The team, led by David Sherman, the Hans W. Vahlteich Professor of Medicinal Chemistry in UM’s College of Pharmacy and a faculty member at the U-M Life Sciences Institute, found a new way to block the bacteria’s ability to capture iron, which is vital to its survival and its disease-causing properties.

By discovering the mechanism by which B. anthracis obtains iron, the researchers are now able to search rapidly for powerful new antibiotics to effectively treat or prevent deadly anthrax infections.
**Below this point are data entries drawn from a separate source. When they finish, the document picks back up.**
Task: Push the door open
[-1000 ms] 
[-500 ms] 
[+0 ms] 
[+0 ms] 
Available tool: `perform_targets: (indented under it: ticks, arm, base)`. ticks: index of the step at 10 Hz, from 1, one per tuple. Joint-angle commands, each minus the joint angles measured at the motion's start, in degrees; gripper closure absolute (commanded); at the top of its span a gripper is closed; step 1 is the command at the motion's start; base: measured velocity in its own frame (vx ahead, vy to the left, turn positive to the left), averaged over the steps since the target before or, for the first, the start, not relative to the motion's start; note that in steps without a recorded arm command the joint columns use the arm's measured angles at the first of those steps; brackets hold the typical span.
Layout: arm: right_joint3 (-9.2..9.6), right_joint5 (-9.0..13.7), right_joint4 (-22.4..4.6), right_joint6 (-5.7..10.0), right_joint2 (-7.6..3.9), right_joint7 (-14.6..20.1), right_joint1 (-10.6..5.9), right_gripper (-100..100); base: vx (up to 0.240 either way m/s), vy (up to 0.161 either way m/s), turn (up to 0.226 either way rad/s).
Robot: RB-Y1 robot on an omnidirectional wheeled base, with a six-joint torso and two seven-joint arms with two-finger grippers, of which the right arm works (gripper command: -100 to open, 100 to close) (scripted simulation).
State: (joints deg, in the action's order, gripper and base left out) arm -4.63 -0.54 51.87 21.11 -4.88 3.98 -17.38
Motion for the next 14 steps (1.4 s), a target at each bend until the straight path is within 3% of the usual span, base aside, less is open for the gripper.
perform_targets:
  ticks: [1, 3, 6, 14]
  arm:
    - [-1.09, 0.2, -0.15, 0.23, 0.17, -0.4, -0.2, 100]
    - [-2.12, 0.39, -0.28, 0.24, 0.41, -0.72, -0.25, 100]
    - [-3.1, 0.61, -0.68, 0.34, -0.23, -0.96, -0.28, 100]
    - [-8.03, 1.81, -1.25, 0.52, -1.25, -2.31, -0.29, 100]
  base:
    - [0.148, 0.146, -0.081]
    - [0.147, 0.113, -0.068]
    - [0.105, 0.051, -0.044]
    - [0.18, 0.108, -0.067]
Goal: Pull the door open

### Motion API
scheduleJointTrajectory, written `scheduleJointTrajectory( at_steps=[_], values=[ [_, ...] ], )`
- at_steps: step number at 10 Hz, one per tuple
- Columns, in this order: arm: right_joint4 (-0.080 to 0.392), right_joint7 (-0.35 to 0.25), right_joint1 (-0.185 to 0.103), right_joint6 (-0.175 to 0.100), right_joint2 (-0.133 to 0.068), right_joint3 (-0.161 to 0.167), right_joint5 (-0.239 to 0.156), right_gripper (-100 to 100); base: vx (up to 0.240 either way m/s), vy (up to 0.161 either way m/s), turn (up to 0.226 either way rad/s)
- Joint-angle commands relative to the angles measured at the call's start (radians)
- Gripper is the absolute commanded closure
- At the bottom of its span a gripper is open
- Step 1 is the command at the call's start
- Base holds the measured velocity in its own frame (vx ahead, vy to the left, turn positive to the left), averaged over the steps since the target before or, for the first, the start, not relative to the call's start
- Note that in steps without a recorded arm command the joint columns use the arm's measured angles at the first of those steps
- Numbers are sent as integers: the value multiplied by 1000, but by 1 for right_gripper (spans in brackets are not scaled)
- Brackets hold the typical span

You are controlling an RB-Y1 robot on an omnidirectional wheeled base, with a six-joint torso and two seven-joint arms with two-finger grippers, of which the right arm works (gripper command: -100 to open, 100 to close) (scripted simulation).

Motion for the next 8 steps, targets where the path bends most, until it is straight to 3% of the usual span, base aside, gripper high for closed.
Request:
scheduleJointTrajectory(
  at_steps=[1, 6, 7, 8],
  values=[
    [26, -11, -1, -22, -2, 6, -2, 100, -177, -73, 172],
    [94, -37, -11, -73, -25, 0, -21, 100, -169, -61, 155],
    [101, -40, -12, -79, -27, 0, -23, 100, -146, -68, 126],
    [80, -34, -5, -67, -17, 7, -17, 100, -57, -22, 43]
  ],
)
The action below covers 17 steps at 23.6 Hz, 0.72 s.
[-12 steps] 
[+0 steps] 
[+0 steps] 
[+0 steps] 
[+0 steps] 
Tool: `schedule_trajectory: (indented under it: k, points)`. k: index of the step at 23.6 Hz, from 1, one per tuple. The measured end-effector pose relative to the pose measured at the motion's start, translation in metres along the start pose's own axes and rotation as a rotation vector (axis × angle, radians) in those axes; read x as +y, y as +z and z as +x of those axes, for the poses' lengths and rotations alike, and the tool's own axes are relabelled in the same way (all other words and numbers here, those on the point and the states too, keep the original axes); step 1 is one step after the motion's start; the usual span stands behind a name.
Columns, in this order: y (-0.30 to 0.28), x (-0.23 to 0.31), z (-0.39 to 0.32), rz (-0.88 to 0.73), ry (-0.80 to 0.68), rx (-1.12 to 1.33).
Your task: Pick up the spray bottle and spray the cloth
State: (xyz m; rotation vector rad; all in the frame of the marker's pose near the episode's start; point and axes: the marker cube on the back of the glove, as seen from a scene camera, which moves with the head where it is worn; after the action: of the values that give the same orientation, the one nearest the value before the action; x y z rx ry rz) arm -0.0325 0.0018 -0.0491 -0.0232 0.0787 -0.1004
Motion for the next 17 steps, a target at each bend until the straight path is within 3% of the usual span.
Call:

Not only does this finding open the door to possible treatments for anthrax infections, it also indicates possibilities for discovery and development of powerful new anti-infective agents.

“This organism continues to be a serious security threat, as there are inadequate responses to natural or engineered drug-resistant forms of the micro-organism,” said Sherman.

This work highlights studies on a new drug target that could lead to development of broad-spectrum antibiotics, which are urgently needed to respond to the increased incidence of drug-resistant infectious agents like anthrax.

While an actual treatment for anthrax remains several years away, according to Sherman, the researchers are using high-throughput screening in the Center for Chemical Genomics at the Life Sciences Institute to identify the most effective potential drugs.

“We are already following active extracts from a large natural products library and hope to have new structures of antibiotic molecules very soon,” Sherman said. “Our efforts are part of a major program funded by the Great Lakes Regional Center of Excellence for Biodefense and Emerging Infectious Disease to identify new small molecule antibiotics and vaccines against biowarfare agents and other high-risk infectious microbes.”

The current study has inspired the team to take a similar approach, also in collaboration with the Center for Chemical Genomics, in the search for new antibiotics active against methicillin-resistant Staphylococcus aureus, a multi-drug-resistant staph infection.

The anthrax findings were published May 4 in the Journal of Biological Chemistry. Sherman and graduate student Tyler Nusca co-authored the paper with Philip Hanna in U-M’s Department of Microbiology and Immunology and Andzrej Joachimiak at Argonne National Laboratory.